Porque é que hoje, cada vez mais, nos juízos e, consequentemente, nas decisões, prevalece “a barriga”? Porque só a minha necessidade ou interesse imediato têm valor, no sentido em que já não há nenhum ideal que seja afirmado, reconhecido, pelo qual valha a pena lutar e, portanto, pensa-se que, deste modo, nos possamos sentir mais livres. O único resultado, no entanto, é uma escravidão da mentalidade dominante, daquela mentalidade que, sem nos darmos conta, nos plasma na conceção e que, por isso, don Giussani identificava com a palavra “poder”. Porque inevitavelmente existe sempre um poder que avança, que te solicita a fazer aquilo que ele quer; e será sempre cada vez mais assim quanto mais nos encaminharmos para uma conceção da pessoa autónoma e desligada de relações, afeições e realidades educativas autênticas que possam sustentar a construção de um sujeito humano maduro.
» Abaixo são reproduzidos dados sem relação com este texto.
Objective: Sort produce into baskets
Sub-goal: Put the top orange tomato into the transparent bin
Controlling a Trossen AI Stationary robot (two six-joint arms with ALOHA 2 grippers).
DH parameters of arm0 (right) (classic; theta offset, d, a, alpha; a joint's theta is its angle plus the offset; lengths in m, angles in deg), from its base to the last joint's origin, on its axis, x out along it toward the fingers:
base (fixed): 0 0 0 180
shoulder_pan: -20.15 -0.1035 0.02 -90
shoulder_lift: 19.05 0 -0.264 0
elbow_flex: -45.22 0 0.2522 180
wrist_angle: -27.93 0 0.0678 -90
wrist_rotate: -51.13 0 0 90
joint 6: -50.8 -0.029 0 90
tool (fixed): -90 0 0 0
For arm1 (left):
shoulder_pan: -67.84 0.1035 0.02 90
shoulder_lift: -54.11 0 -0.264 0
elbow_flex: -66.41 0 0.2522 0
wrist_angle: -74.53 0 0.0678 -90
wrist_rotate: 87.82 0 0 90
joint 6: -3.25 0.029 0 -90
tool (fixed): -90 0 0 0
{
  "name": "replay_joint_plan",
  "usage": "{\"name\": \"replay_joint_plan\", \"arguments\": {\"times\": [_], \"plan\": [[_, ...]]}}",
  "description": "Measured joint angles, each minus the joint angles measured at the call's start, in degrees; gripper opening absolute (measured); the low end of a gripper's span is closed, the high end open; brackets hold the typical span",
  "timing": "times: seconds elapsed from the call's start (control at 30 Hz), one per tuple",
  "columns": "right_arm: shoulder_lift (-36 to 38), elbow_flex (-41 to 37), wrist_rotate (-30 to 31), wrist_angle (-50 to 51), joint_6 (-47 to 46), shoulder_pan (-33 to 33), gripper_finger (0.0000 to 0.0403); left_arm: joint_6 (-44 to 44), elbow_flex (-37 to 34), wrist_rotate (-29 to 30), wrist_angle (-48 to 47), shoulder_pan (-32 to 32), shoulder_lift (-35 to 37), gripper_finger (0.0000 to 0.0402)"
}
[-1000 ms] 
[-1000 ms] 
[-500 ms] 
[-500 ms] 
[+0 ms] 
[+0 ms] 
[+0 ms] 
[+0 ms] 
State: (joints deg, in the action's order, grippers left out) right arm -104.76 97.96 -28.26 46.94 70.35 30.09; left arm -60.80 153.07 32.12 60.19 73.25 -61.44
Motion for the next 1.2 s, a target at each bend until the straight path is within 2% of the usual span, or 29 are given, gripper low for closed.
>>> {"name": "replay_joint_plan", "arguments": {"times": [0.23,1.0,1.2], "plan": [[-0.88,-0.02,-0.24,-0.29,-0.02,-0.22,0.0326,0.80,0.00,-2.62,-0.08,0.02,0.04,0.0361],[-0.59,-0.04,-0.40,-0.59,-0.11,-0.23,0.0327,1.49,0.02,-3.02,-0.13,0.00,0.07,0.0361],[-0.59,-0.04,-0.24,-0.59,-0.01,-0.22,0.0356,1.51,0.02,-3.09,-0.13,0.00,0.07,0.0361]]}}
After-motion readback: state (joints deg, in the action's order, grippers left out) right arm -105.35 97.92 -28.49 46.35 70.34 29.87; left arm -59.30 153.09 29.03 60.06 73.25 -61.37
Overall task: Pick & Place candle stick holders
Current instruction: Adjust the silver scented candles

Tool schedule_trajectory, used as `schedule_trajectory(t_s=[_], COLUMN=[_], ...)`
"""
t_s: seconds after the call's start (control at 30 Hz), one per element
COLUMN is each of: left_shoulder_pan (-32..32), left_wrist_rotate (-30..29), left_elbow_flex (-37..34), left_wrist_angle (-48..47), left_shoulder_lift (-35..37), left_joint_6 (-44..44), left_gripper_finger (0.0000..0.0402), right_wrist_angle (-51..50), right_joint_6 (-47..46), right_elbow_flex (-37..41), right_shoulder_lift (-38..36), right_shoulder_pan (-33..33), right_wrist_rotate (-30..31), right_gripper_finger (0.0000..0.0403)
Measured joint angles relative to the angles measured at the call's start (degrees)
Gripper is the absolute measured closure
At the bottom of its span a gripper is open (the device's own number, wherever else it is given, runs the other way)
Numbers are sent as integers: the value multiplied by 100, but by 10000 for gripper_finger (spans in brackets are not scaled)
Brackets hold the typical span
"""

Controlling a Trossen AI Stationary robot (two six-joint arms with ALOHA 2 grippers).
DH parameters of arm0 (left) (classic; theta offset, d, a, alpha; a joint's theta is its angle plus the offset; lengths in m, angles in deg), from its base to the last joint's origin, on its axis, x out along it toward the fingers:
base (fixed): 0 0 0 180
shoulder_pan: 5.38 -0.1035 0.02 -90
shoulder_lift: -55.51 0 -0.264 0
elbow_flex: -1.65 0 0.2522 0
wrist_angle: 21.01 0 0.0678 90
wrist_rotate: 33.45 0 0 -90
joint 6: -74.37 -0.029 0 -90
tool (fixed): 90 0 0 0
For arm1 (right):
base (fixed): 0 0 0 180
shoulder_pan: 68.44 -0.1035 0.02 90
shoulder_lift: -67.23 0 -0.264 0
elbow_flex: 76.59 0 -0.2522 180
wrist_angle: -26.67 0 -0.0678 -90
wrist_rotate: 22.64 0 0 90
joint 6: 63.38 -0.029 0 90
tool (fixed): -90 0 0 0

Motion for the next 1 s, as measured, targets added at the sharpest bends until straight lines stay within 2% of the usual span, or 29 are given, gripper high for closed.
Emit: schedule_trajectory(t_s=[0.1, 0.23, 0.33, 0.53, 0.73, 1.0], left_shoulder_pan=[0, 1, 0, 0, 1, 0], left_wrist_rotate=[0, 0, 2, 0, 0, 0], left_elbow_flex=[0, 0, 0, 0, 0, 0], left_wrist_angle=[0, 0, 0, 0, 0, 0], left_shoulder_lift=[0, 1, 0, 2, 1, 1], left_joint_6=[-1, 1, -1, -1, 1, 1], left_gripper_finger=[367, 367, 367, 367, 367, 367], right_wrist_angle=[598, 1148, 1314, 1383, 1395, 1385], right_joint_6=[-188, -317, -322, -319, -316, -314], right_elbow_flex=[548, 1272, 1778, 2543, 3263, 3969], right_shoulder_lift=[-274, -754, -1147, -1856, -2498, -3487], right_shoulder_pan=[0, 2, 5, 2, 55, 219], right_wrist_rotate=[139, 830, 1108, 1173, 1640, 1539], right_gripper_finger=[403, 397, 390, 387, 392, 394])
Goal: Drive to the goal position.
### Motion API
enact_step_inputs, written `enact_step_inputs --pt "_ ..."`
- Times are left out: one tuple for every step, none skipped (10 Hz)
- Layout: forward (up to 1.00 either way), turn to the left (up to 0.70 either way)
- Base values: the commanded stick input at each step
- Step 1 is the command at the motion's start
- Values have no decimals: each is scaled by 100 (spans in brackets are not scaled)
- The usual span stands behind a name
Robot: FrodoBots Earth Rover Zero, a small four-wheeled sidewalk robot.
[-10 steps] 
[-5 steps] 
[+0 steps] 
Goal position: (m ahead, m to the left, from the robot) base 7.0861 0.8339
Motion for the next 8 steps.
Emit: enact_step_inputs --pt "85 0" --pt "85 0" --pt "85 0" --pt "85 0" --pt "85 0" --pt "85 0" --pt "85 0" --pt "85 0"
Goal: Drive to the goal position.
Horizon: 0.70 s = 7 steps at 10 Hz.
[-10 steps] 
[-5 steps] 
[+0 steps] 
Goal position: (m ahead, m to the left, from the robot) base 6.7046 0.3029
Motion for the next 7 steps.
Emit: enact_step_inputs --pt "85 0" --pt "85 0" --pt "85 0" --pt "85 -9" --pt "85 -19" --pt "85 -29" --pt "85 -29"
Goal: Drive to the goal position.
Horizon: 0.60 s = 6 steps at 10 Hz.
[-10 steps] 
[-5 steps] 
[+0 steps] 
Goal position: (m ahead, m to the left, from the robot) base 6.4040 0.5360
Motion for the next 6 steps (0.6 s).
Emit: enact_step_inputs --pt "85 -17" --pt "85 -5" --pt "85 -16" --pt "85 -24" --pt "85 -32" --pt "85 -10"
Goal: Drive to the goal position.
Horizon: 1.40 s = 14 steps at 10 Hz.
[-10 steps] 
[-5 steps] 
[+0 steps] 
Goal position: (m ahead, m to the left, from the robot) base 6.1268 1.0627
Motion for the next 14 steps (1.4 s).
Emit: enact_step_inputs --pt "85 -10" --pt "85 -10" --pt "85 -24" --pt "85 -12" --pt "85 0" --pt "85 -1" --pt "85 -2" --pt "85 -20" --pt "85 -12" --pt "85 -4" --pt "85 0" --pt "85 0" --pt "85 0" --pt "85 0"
Devemos tomar consciência que esta é a estrada em que, voluntariamente ou involuntariamente, embocámos. E é preciso mudar de rota.

É por isso que, nos últimos anos, o CL propôs outra modalidade de viver a relação com a política. Não foi uma renúncia, mas a afirmação da necessidade de tomar consciência deste momento de viragem histórica que não diz respeito apenas aos católicos, mas à raiz do desconforto que ameaça profundamente os fundamentos da nossa sociedade.

Em que consistiu a preocupação educativa desta proposta? Na afirmação decidida que o primeiro travão a este poder é a construção de um sujeito humano sólido. Também a ideia recente de ver o renascimento de um partido católico no nosso País, quando já não há um tecido social que o identifique, arrisca ter um alcance muito curto. Voltamos inevitavelmente ao mesmo ponto: hoje, mais do que nunca, não será possível fazer um partido se falta um sujeito que vive uma certa experiência ideal. Este é o verdadeiro problema. O desafio atual é repropor que o ideal vivido é alguma coisa de muito concreto.

Neste sentido, eu acredito que certos gestos de caridade que o CL tem vindo a fazer desde há anos tenham um significado que vai bem mais além do que a mera recolha de bens ou fundos para os mais necessitados. A verdade é que colocam publicamente um juízo cultural, mas também político, na medida em que representam uma forma concreta de repropor um ideal, que se torna sempre uma hipótese de resposta a certas necessidades.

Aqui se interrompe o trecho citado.